== PROBLEM DESCRIPTION ==
Up to and including the line holding "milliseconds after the", write out the data exactly from its first line, but not the pictures.

Extracted records
▽

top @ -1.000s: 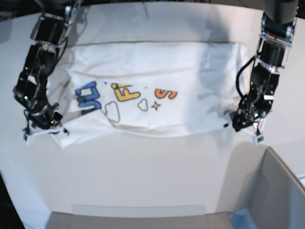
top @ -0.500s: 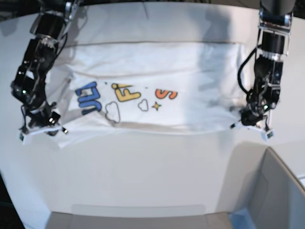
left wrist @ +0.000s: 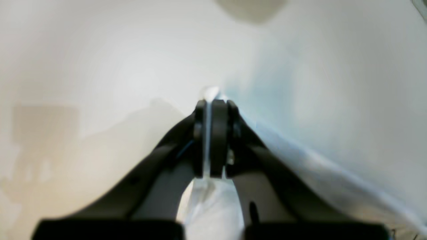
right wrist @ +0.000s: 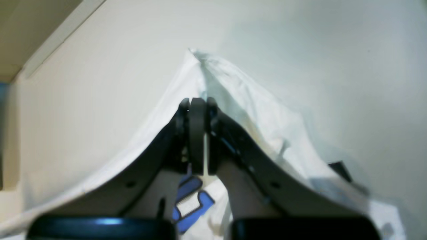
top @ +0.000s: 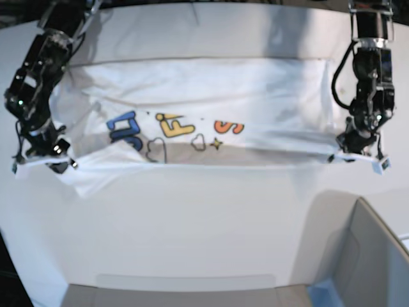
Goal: Layout the t-shirt on the table in an organized manner, then fold the t-shirt properly
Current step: 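Lift the hem edge with both grippers and fold it over the print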
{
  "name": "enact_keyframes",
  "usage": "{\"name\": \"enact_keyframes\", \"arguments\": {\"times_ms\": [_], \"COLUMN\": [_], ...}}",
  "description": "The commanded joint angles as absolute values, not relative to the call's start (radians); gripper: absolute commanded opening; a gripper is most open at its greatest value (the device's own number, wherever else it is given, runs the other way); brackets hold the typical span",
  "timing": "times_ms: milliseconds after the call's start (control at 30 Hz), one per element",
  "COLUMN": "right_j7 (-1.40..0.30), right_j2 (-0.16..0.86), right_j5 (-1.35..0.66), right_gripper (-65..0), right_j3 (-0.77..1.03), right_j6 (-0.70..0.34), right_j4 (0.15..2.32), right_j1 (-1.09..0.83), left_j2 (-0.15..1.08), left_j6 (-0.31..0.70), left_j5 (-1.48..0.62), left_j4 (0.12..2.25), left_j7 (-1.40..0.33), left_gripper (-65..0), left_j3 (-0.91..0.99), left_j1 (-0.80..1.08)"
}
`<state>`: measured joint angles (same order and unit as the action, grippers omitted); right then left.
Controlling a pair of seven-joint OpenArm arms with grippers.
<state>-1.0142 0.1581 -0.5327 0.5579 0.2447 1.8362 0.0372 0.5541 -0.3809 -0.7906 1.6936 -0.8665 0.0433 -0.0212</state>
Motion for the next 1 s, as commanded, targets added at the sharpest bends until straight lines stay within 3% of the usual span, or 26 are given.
{"name": "enact_keyframes", "arguments": {"times_ms": [0,467,967], "right_j7": [-0.993,-0.993,-0.995], "right_j2": [0.176,0.242,0.242], "right_j5": [-0.559,-0.802,-0.992], "right_gripper": [-65.0,-65.0,-65.0], "right_j3": [0.584,0.707,0.811], "right_j6": [0.242,0.242,0.242], "right_j4": [1.86,1.926,1.971], "right_j1": [0.033,-0.162,-0.387], "left_j2": [0.573,0.573,0.572], "left_j6": [-0.381,-0.383,-0.383], "left_j5": [-0.786,-0.786,-0.786], "left_j4": [1.727,1.905,1.911], "left_j7": [-0.848,-0.848,-0.848], "left_gripper": [-65.0,-65.0,-65.0], "left_j3": [0.073,0.133,0.191], "left_j1": [-0.019,0.177,0.364]}}
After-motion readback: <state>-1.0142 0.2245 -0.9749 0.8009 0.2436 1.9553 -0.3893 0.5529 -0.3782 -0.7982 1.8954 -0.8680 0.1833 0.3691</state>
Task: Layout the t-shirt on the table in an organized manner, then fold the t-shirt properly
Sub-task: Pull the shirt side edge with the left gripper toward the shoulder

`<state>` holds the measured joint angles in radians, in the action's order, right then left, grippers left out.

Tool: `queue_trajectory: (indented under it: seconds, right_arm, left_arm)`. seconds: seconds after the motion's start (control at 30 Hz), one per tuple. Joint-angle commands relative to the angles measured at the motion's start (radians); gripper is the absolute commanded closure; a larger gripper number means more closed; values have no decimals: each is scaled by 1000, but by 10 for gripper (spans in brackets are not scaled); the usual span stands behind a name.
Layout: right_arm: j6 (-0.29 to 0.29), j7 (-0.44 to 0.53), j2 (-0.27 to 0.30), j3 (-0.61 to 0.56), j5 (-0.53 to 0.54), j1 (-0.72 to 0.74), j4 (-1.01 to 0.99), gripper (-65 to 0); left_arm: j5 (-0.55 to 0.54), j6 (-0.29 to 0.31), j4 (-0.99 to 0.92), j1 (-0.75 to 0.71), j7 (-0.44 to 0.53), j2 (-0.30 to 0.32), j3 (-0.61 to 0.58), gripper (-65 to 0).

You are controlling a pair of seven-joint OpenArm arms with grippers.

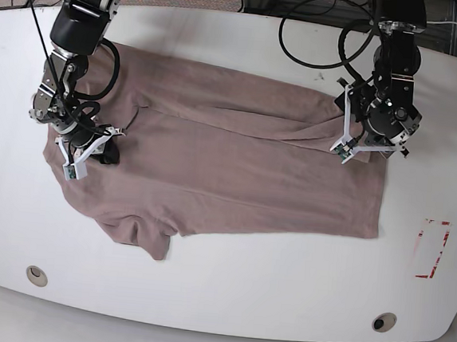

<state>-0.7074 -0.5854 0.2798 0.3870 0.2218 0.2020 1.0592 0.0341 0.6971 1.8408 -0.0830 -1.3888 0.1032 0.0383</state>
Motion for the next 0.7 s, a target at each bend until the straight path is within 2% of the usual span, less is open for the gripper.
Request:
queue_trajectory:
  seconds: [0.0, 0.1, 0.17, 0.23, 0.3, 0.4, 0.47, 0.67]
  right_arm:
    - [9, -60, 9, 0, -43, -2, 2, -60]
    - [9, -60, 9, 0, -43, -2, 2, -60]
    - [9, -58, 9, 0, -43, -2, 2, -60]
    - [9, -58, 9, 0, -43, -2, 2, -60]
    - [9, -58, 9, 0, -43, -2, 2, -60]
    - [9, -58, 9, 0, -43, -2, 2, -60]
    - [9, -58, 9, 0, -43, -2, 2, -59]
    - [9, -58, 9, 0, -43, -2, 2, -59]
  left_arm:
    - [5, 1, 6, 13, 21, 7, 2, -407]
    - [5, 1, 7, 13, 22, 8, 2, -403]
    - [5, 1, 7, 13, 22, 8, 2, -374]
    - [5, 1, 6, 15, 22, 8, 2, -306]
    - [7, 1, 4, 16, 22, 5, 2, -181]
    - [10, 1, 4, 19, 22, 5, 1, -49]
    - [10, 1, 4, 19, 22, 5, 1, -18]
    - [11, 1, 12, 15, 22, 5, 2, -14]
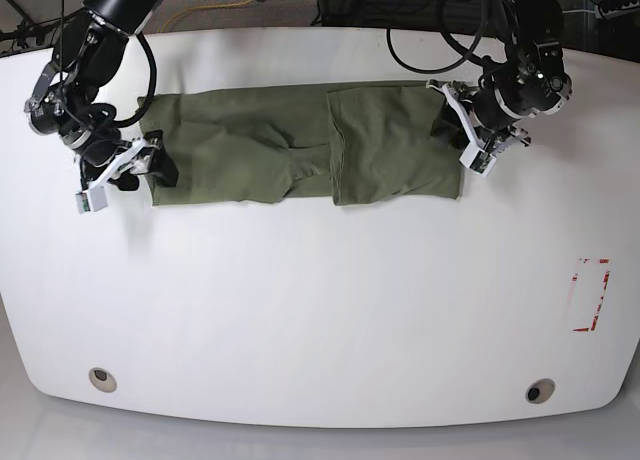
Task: Fold the T-shirt properly
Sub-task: 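Fold the strip's end with the left gripper toward the right gripper, then fold the strip's other end with the right gripper toward the left gripper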
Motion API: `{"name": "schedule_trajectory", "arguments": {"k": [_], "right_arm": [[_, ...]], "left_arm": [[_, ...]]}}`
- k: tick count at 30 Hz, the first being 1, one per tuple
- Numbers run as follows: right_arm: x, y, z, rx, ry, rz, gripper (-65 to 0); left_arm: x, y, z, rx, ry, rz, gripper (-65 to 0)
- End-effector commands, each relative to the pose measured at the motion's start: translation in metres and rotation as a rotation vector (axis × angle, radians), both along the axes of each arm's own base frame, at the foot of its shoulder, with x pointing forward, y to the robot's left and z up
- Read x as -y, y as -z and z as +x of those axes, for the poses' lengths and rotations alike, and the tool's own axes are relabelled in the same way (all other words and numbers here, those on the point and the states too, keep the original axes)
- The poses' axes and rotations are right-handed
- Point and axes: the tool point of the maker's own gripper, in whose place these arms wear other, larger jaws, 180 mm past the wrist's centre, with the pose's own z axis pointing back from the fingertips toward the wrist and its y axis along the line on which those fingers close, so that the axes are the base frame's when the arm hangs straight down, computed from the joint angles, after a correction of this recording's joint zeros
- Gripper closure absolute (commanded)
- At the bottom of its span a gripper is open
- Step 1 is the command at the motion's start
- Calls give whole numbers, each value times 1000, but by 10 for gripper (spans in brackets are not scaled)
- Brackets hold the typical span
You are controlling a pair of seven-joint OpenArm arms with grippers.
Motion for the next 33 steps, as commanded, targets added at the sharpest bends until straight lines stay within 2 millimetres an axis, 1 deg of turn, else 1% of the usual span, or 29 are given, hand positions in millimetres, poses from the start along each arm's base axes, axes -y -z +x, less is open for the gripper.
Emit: {"name": "schedule_trajectory", "arguments": {"k": [1, 2, 3, 4, 6, 10, 14, 15, 17, 21, 22, 23, 24, 27, 28, 29, 31, 32, 33], "right_arm": [[25, -4, 4, -2, 41, -6, -482], [33, 1, 3, -23, 55, 3, -482], [37, 4, 4, -34, 63, 12, -482], [41, 7, 4, -43, 71, 21, -482], [49, 17, 3, -73, 99, 55, -482], [53, 32, -3, -118, 118, 93, -482], [48, 46, -7, -146, 131, 135, -482], [42, 52, -11, -161, 131, 152, -482], [33, 59, -15, -172, 128, 173, -482], [11, 59, -17, -162, 95, 176, -479], [-1, 59, -16, -162, 62, 173, -461], [-9, 58, -16, -162, 38, 168, -439], [-18, 57, -17, -159, 14, 161, -401], [-32, 53, -17, -141, -8, 160, -266], [-37, 54, -17, -138, -9, 171, -208], [-40, 53, -17, -136, -10, 177, -152], [-40, 53, -17, -135, -9, 178, -95], [-39, 50, -15, -124, -11, 169, -51], [-38, 46, -14, -113, -13, 159, -30]], "left_arm": [[5, -4, 7, 36, -2, -38, -104], [4, -1, 6, 24, -4, -43, -51], [4, 3, 5, 14, -6, -44, -18], [4, 6, 4, 3, -8, -44, -4], [4, 10, 2, -10, -11, -52, 0], [4, 10, 2, -8, -13, -52, 0], [4, 10, 2, -10, -13, -53, 0], [4, 10, 2, -8, -13, -52, 0], [4, 10, 2, -8, -13, -52, 0], [3, 10, 2, -10, -12, -50, 0], [3, 10, 2, -10, -12, -48, 0], [3, 10, 2, -11, -12, -47, 0], [3, 10, 2, -11, -12, -47, 0], [3, 12, 1, -15, -12, -48, 0], [3, 12, 2, -15, -10, -46, 0], [3, 12, 2, -15, -10, -46, 0], [3, 11, 2, -13, -9, -45, 0], [3, 11, 2, -13, -9, -45, 0], [3, 12, 2, -15, -10, -46, 0]]}}
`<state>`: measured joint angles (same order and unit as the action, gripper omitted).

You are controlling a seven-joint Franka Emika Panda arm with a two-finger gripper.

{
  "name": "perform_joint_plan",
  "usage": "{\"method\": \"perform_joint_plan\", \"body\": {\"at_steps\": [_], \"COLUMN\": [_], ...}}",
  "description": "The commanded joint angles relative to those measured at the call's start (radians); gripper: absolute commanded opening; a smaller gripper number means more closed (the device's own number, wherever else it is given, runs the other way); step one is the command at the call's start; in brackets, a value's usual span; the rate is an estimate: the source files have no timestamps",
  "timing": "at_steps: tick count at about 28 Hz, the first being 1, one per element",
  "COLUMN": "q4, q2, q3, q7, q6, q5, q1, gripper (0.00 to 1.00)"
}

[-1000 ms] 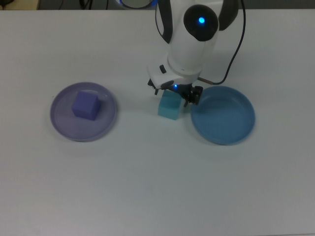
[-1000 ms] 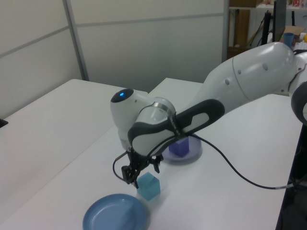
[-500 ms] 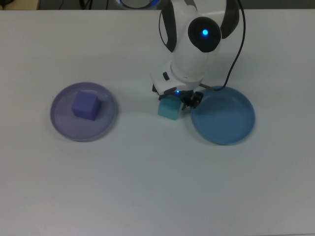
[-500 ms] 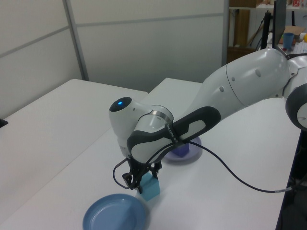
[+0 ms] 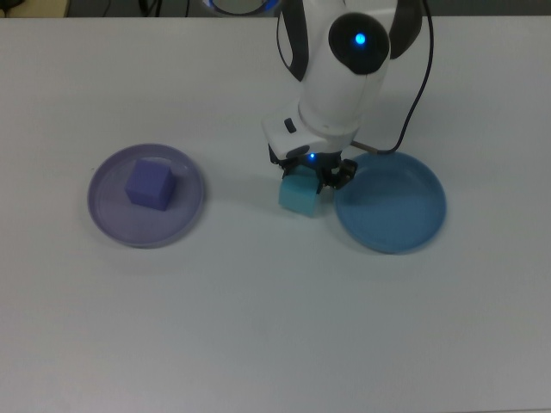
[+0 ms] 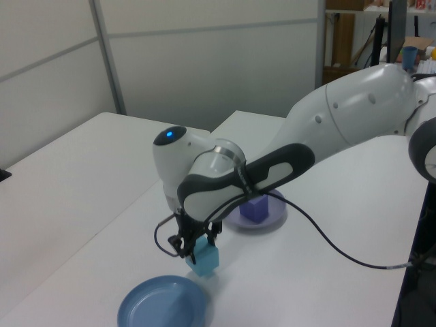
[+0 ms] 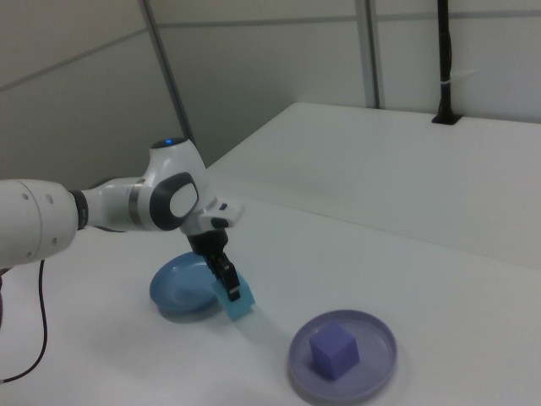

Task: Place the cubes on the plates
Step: 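Close the gripper on the light-blue cube and lift it, then carry the light-blue cube onto the blue plate and release it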

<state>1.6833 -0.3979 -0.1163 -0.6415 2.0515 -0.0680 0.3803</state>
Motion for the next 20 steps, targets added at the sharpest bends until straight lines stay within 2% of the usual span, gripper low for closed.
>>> {"method": "perform_joint_plan", "body": {"at_steps": [1,4,6,10,14,15,16,17,18,20], "q4": [-0.006,-0.027,-0.042,-0.048,-0.048,-0.05,-0.054,-0.06,-0.062,-0.063], "q2": [0.056,0.048,0.042,0.027,0.01,0.002,0.001,-0.001,-0.002,-0.001], "q3": [0.0,0.01,0.046,0.087,0.104,0.106,0.106,0.106,0.106,0.106], "q7": [-0.035,-0.079,-0.135,-0.194,-0.227,-0.234,-0.234,-0.234,-0.236,-0.234], "q6": [-0.042,-0.045,-0.047,-0.05,-0.048,-0.05,-0.048,-0.048,-0.05,-0.05], "q5": [-0.003,-0.003,-0.015,-0.027,-0.053,-0.058,-0.058,-0.058,-0.055,-0.059], "q1": [0.009,0.014,0.014,0.015,0.032,0.037,0.038,0.038,0.038,0.042], "gripper": [0.0,0.0,0.0,0.0,0.0,0.04,0.22,0.54,0.97,1.0]}}
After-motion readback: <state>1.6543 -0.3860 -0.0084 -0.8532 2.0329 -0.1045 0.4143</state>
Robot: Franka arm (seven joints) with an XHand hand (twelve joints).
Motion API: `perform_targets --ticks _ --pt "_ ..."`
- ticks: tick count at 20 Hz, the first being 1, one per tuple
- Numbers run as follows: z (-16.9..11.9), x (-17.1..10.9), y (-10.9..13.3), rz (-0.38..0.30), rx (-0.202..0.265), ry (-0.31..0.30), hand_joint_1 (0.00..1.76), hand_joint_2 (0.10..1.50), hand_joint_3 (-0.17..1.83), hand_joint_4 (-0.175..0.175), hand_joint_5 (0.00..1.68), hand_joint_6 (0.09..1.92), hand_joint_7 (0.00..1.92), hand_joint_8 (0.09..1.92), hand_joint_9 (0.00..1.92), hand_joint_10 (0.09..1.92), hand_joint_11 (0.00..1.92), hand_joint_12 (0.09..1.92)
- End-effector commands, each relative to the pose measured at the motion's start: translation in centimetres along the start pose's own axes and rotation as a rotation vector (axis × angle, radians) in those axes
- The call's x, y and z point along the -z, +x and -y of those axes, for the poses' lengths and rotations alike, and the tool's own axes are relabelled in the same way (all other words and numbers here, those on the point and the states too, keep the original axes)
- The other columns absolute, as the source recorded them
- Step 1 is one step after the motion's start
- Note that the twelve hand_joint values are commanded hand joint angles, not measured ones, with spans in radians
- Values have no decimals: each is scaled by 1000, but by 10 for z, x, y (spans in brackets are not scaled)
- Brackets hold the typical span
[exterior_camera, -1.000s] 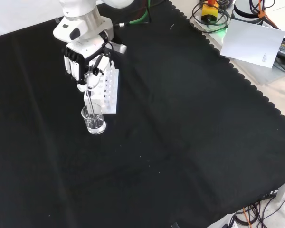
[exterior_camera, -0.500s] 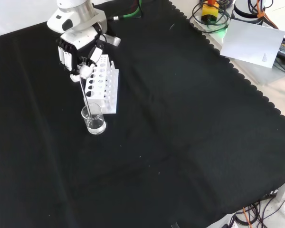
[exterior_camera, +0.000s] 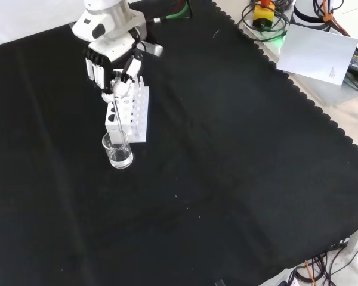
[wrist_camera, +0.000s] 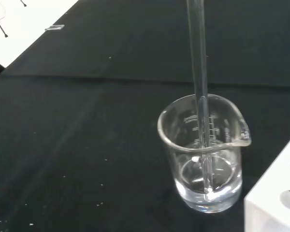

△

== FINISHED EXERCISE ==
top @ -1.000s: 
top @ -0.500s: 
left wrist @ +0.000s: 
right wrist @ +0.000s: 
top @ +0.000s: 
Goal: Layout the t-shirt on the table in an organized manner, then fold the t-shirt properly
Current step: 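Lift the hem edge with both grippers and fold it over the print
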{
  "name": "enact_keyframes",
  "usage": "{\"name\": \"enact_keyframes\", \"arguments\": {\"times_ms\": [_], \"COLUMN\": [_], ...}}",
  "description": "The commanded joint angles as absolute values, not relative to the call's start (radians); gripper: absolute commanded opening; a gripper is most open at its greatest value (the device's own number, wherever else it is given, runs the other way); brackets hold the typical span",
  "timing": "times_ms: milliseconds after the call's start (control at 30 Hz), one per element",

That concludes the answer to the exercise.